If optimal operation is achieved, this fin structure is thermally an order of magnitude better than equivalent solid fins even with an air cooling option.
As the tube diameter is reduced, thermal performance of wicked conventional heat pipes is drastically reduced, while there is a parallel increase in manufacturing complexity and cost.

Got that? Not just a tiny bit better heat conductivity than solid metal, an “order of magnitude better”. IR is pointless in a system like that.
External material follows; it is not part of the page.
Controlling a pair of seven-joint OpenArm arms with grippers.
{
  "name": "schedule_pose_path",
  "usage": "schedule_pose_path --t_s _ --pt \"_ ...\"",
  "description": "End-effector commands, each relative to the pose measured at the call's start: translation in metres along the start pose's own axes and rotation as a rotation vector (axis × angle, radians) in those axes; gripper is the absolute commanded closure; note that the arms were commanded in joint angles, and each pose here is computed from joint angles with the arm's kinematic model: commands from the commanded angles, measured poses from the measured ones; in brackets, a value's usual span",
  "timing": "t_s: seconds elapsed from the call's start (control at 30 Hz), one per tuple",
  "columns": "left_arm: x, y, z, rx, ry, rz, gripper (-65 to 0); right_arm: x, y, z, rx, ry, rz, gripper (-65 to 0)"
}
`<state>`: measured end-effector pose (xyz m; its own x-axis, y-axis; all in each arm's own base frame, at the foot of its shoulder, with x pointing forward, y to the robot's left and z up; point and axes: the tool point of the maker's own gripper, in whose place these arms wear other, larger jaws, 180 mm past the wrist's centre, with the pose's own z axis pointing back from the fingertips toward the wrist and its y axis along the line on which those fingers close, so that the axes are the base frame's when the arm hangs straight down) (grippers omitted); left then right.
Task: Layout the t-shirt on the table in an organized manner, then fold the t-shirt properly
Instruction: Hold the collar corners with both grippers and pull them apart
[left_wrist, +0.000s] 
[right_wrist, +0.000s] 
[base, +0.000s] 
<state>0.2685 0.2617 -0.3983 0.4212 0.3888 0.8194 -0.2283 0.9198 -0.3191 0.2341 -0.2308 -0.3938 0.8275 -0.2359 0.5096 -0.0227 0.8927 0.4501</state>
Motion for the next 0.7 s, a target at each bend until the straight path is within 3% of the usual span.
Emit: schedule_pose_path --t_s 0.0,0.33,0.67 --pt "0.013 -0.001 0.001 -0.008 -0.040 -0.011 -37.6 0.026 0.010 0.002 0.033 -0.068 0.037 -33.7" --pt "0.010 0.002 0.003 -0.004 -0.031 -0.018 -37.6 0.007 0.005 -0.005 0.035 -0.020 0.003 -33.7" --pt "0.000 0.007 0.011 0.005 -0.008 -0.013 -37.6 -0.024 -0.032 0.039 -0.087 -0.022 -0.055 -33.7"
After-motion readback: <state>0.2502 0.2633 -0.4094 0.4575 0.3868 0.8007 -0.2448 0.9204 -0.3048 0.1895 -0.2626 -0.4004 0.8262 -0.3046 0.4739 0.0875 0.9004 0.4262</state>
Oh, but the earth is much much larger, so surly that makes it different and not as effective? Well, larger yes… But the next diagram shows the change of thermal flow in conventional heat pipes with pipe diameter. As it gets bigger, heat flow improves… The limit tends to be mass flow back to the ‘hot pole’. As the Earth can do this by dropping a ton of water out of the sky in a second or two, it can have massively better heat flow in that direction…

I can do no better than to quote their conclusion verbatim:

Pulsating Heat Pipes, apparently simple and very promising cooling devices, are very intriguing for theoretical and experimental investigations alike. They are attractive heat transfer elements, which due to their simple design, cost effectiveness, and excellent thermal performance may find wide applications. Since their invention in the early nineties, they have so far found market niches in electronics equipment cooling. Their complex operational behavior, which is not yet fully understood, has raised an ever growing academic interest. Until now, it has not been possible to simulate the PHP performances and there exists no complete engineering design tools.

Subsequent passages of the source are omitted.